A large number of consumers turn to social media to express concerns and feedback about company performance. It may be possible to link the sentiment of these items to daily changes in stock prices.
Anthem, Inc is the second largest health insurance provider (by membership) in the United States and the largest Blue Cross Blue Shield member organization. For this project I will perform a sentiment analysis on tweets about Anthem, Inc and examine the relationship between sentiment and stock prices.
Data for this project will come from two sources - tweets about Anthem and daily stock prices from Yahoo.com. Tweets will be collected using the twitteR package which uses the Twitter API to search and return tweets. Stock prices will be downloaded as a CSV and loaded into R directly.
Consumers use many different Twitter accounts and hashtags to reach Anthem. The ones used for this analysis are shown below:
@AskAnthem @AnthemInc @ThinkAnthem @CareMoreHealth @Amerigroup @AskBCBSGa @AnthemBusiness
@AskEmpire @empirebcbs #AnthemBCBS #bcbsAnthem
Once tweets have been gathered the above accounts and hashtags a sentiment analysis will be performed to determine the number of positive and negative words contained in each tweet. The resulting score will indicate the overall sentiment of the tweet.

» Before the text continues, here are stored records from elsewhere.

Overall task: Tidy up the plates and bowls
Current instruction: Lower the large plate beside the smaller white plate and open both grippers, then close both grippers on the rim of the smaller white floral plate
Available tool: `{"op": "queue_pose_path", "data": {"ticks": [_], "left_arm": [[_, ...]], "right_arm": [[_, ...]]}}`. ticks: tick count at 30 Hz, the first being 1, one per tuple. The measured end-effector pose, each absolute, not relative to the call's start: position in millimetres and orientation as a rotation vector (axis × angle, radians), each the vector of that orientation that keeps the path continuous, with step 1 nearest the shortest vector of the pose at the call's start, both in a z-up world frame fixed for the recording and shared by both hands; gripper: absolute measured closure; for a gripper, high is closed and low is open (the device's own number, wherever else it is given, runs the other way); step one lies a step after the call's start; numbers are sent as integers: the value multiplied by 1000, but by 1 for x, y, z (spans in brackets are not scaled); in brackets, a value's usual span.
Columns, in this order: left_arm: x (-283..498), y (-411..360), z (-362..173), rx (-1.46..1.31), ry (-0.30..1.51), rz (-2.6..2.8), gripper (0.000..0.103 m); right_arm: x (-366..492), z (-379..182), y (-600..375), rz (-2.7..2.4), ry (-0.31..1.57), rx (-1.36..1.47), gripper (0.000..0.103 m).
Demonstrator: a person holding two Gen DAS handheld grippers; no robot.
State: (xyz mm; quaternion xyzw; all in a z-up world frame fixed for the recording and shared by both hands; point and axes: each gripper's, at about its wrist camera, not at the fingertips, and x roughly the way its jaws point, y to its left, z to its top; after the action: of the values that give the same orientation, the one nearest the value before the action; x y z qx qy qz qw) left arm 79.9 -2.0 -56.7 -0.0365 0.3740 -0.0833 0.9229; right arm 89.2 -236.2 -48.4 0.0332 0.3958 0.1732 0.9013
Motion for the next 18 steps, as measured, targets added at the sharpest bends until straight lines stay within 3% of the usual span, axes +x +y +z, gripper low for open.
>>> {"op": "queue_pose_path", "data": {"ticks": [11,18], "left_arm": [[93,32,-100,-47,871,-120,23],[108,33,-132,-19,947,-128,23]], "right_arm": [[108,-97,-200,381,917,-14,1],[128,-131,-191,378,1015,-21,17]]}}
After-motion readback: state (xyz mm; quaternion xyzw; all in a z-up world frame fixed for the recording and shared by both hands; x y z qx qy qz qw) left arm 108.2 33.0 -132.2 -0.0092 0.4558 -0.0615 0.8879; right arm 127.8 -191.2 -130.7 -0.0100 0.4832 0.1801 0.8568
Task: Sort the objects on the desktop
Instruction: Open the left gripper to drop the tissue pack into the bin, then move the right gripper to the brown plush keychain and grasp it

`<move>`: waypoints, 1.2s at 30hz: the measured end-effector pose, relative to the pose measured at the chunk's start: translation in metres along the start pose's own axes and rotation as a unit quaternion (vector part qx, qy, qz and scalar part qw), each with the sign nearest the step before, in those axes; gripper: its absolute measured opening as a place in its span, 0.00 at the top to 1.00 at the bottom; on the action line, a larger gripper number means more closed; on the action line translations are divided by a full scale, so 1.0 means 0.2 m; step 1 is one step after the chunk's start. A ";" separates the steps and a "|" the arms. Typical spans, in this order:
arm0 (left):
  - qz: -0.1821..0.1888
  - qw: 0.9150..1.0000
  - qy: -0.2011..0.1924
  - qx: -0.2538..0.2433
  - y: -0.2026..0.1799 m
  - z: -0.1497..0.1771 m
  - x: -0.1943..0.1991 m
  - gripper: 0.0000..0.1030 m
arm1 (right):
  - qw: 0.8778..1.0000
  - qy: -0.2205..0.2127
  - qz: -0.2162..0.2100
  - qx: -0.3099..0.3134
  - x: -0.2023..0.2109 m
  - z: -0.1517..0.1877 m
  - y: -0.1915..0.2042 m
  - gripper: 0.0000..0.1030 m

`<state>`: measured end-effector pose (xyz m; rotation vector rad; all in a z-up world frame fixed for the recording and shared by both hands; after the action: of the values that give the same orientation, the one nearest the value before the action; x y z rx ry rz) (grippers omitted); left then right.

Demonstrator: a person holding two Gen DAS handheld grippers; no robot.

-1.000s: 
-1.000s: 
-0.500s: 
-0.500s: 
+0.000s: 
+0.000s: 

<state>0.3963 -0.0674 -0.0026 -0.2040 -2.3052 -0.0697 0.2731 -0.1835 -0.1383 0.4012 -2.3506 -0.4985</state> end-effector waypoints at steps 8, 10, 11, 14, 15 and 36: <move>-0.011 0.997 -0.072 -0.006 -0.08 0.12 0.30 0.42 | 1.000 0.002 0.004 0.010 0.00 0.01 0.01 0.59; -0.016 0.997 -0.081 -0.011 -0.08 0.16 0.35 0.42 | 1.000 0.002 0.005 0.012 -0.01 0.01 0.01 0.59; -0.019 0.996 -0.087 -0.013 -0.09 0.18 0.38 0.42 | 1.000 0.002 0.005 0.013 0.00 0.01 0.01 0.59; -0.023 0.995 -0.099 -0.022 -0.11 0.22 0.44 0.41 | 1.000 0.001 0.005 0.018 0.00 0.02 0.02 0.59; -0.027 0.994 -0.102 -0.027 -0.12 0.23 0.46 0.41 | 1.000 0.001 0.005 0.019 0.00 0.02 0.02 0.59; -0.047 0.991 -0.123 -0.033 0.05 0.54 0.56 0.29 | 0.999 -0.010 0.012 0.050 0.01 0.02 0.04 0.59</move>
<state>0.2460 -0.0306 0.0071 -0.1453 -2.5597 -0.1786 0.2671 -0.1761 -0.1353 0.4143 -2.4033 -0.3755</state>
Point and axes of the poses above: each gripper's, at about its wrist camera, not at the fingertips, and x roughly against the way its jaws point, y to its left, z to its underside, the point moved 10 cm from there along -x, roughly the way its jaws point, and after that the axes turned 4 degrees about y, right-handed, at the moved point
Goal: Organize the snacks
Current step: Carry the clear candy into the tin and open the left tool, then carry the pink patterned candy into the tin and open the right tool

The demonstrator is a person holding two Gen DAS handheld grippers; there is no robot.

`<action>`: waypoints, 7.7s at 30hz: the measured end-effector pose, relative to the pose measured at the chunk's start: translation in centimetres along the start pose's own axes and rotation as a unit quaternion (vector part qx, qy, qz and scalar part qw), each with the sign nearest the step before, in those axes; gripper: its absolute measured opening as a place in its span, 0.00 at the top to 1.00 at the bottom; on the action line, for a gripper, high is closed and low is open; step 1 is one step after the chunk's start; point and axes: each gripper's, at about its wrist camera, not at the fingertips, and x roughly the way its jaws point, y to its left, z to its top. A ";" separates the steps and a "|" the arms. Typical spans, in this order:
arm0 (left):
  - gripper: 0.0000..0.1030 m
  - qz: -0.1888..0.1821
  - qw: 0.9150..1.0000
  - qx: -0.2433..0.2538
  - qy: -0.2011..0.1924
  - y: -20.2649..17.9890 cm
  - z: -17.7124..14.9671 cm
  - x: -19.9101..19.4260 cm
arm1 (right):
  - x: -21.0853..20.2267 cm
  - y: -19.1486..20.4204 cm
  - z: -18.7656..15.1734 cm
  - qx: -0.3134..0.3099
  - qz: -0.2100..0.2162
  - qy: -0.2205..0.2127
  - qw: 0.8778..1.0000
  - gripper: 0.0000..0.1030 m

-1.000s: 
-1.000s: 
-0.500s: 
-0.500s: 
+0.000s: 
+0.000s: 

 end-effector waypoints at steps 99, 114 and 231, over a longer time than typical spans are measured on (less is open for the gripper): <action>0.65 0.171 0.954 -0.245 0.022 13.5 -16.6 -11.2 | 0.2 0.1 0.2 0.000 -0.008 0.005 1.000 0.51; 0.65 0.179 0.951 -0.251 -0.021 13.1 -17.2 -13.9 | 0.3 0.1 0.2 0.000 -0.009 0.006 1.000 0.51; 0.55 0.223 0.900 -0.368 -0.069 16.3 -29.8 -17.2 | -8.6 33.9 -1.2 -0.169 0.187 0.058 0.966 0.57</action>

Once sentiment scores are created a simple linear regression analysis will be performed to determine the relative associate between daily sentiment (daily percent of tweets that are positive) with daily change in stock price (opening price - closing price).
require("twitteR")
## Loading required package: twitteR
require("wordcloud")
## Loading required package: wordcloud
## Loading required package: RColorBrewer
require("tm")
## Loading required package: tm
## Loading required package: NLP
require("dplyr")
## Loading required package: dplyr
##
## Attaching package: 'dplyr'
## The following objects are masked from 'package:twitteR':
##
## id, location
## The following objects are masked from 'package:stats':
##
## filter, lag
## The following objects are masked from 'package:base':
##
## intersect, setdiff, setequal, union
require("ggplot2")
## Loading required package: ggplot2
##
## Attaching package: 'ggplot2'
## The following object is masked from 'package:NLP':
##
## annotate
setwd("~/Desktop/IS607/Data-607/Final Project")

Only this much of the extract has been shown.